Tim Mullooly: There was an article in the New York Times. If you tuned into the Mullooly Asset show this week, we touched on a couple of points from this article, but honestly, there was so much to talk about in this that we wanted to take time on the podcast and really dive into things that we couldn’t discuss fully in a short video.
Tom Mullooly: I’ll start out by saying that if you’ve got time, please take a look at this article. We’ll link to it in the show notes, but I’m amazed someone hasn’t been arrested.
Tim Mullooly: Yet.
Tom Mullooly: Yet.
Tim Mullooly: Looking at the details in this article, it’s probably coming. So it has to deal with a Pennsylvania public school employees retirement system. So it’s the pension fund for public school teachers in Pennsylvania.
The trustees of the account, which they’re supposed to be acting as fiduciaries, and we’ll get into that, they decided to put a majority of the money in the pension fund into extremely risky speculative alternative investments. Some of them will leave you scratching your head. And now the FBI is investigating the pension fund because these people clearly were not operating under the fiduciary responsibility that they had to all of the participants.
Tom Mullooly: So the article started out by talking about some of the different investments that are being held by the Pennsylvania public school employee retirement system. So it’s not just teachers. These are anybody who’s employed by the public school system in the state of Pennsylvania. They’ve got money invested in trailer park chains, in pistachio farms, in payphone systems for prisons. I mean just weird stuff. I mean, it’s not like they’re buying the NASDAQ index or Apple.
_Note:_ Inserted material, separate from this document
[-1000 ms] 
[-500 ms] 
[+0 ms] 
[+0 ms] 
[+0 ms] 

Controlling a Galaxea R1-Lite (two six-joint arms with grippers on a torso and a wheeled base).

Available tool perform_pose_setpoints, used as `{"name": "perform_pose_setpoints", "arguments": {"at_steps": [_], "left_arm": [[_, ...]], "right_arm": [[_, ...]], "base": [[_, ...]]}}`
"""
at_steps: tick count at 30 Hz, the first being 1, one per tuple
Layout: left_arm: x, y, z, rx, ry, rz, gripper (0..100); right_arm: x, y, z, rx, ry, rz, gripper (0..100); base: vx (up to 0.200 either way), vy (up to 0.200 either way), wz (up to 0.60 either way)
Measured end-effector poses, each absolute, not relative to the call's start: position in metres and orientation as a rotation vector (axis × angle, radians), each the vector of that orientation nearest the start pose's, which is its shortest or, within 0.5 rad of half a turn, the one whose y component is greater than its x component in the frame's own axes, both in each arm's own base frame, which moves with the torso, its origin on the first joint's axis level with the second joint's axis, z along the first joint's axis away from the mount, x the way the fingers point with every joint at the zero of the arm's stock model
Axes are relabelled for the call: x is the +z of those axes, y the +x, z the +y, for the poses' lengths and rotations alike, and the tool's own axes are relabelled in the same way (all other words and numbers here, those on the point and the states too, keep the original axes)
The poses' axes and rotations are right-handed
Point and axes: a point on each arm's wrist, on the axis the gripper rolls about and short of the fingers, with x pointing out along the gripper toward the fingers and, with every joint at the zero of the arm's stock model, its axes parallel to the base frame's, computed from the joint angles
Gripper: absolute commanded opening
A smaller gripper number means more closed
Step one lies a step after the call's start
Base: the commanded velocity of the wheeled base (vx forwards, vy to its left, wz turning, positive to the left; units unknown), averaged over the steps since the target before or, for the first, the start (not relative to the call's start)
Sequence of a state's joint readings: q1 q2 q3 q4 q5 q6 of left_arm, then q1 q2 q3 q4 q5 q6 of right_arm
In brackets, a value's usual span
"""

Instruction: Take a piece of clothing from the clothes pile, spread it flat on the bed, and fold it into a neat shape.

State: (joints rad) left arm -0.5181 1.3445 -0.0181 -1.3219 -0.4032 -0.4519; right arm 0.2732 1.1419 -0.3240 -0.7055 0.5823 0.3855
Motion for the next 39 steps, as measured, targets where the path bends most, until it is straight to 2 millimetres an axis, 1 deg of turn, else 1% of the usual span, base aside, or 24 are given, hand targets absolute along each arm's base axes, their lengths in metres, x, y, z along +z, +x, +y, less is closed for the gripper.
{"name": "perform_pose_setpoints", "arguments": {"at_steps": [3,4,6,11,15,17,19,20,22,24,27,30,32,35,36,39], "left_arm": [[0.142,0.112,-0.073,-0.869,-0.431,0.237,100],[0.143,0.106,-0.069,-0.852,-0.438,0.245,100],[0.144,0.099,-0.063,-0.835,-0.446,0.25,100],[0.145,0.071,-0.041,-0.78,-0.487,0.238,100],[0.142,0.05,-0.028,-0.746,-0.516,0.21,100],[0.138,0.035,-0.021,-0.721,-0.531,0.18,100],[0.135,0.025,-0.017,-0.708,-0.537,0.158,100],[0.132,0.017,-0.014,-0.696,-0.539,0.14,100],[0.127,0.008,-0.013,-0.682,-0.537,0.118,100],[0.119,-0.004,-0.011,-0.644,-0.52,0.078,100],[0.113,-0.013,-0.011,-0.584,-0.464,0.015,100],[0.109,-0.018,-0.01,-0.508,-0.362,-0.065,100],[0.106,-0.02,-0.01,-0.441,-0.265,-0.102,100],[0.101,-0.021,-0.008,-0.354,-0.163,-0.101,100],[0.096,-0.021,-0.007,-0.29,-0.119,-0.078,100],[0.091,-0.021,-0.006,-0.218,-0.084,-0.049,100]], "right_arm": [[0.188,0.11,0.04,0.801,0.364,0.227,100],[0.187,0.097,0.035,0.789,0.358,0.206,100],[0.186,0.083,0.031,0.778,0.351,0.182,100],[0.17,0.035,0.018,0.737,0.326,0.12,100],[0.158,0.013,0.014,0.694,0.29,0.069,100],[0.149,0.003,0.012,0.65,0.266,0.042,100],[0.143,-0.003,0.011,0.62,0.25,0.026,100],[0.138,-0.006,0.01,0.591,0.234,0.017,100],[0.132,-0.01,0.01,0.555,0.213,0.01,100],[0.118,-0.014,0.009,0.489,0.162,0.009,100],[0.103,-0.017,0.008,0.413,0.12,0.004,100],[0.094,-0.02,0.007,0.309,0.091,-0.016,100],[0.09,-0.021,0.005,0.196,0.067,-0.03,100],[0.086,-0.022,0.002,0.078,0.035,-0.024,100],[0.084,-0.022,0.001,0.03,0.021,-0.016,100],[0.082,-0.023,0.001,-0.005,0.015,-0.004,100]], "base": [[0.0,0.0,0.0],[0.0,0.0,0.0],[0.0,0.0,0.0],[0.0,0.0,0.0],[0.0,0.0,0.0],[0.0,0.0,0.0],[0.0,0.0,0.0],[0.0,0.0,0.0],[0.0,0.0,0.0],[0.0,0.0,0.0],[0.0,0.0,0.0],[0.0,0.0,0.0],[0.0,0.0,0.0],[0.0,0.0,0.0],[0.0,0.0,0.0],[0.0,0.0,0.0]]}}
Tim Mullooly: Right. Yeah. They’re not buying the typical blue chip name stocks that you would think, or even just any kind of stock or bond or any type of more traditional investment. I think one of the last things they pointed out there was that they’re making some kind of loans or some kind of investment to the people-
Tom Mullooly: To the Kurds.
Tim Mullooly: … the Kurds in Iraq.
Tom Mullooly: That’s right. But hey, it pays 12%.
Tim Mullooly: Right. So where do you want to start with this article? Where should we dive in?
Tom Mullooly: The first thing I just want to get out of the way is they mention near the top of the article that the decisions that brought the fund to this point are by now commonplace in the world of public pensions. I completely disavow and find that hard to believe because I don’t think you’re going to find other public pensions that have 51% of their assets in alternative non-traded investments. That’s reckless.
Tim Mullooly: That’s what I was going to say. I feel like pension funds, you do hear that they have some sort of exposure to alternative investments, but not 51%. That’s a controlling stake of their allocation being dished out to pistachio farms, et cetera.
Tom Mullooly: Now it’s not as large as some other state retirement plans around the country. The Pennsylvania plan is $62 billion, but that’s a lot of money for retirees.
Tim Mullooly: Right, exactly. And for the people that are counting on that money, it means the world to them.
Tom Mullooly: Right. There’s 500,000 participants across the state of Pennsylvania.
Tim Mullooly: That’s a lot of people.
Tom Mullooly: Yeah. Now of the half a million participants, half of them are still working and they’re contributing to this plan. So money from every paycheck is going into this pension plan. The other half of the participants are retirees who are getting a check every month. Now think about your checking account at home.
You’ve got some money that you want to earmark for that project that you’ve got coming in two or three or four months, but then you’ve also got money that has to be paid out this week. You’ve got to pay the electrical bill. You’ve got to pay your cable bill. You’ve got to do some food shopping. So you need to have cash on hand.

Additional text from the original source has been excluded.